From the door, Denise says, “One of them happens to be the best shot I’ve ever seen.”

“You shot the guards?”

“Adele, do you know of anyone else who can shoot like that? The kicker is I used a Mauser we stole from a crashed German truck. They probably didn’t bat an eye when they heard shots fired from one of their own weapons. Brilliant how it all came together.” Grinning, Denise says, “Did you know we were coming for you?”

I shake my head, confused. “No. How was I to know?”

Dr. Devereux briefly stops taking notes on a clipboard to ask, “Did you receive the parcel we sent to Fresnes?”

The overwhelming emotions of that day come flooding back. “Yes, I received a parcel.”

“It was a sign from us,” Denise says. “We found out where you were being held. We were working on a plan to free you. Did it give you hope?”

At the time, I thought only about the food, not what its arrival should have signaled to me. I can’t explain that to them, though, without having to relive a moment of savage hunger I’d rather forget.

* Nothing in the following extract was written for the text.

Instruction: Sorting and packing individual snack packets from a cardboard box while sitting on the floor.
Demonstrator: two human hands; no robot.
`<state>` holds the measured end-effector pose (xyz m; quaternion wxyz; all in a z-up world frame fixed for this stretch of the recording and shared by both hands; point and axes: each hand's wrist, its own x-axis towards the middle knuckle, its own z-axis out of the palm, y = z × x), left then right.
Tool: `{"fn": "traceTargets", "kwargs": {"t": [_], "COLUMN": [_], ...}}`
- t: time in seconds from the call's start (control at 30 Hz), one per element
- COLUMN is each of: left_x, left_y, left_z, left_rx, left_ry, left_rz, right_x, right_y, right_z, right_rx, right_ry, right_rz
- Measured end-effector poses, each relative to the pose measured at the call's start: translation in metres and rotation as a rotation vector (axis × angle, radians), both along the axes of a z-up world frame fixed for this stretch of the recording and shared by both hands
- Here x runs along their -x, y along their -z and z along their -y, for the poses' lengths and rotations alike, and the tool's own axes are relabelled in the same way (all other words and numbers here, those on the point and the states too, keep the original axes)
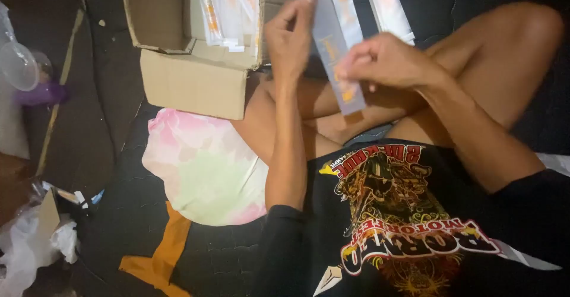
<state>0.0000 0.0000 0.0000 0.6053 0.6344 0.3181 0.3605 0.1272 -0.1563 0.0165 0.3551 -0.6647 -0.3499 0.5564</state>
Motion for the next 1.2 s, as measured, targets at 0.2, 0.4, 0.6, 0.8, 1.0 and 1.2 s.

All I can say is, “Thank you.”

“I’ll leave you two to talk,” Dr. Devereux says.

“Is that a new skirt?” I say, as Denise passes the end of my bed.

“New skirt? Why, it’s a whole new outfit. One of the bedroom closets is overflowing with women’s clothing. I could live in it quite happily.”

Laughing, I say, “I bet you—”

I bite down on my quivering upper lip. The roof of my mouth hardens like a tortoise shell, until the pressure is too great. I bring my pillow out to hide behind it, breathing a fusty bouquet of medicinal scents. If I don’t grab a hold of myself, Denise will have to watch me crumble to pieces.

“I’m sorry,” I say.

She lowers the pillow from my face. “It’s all right.”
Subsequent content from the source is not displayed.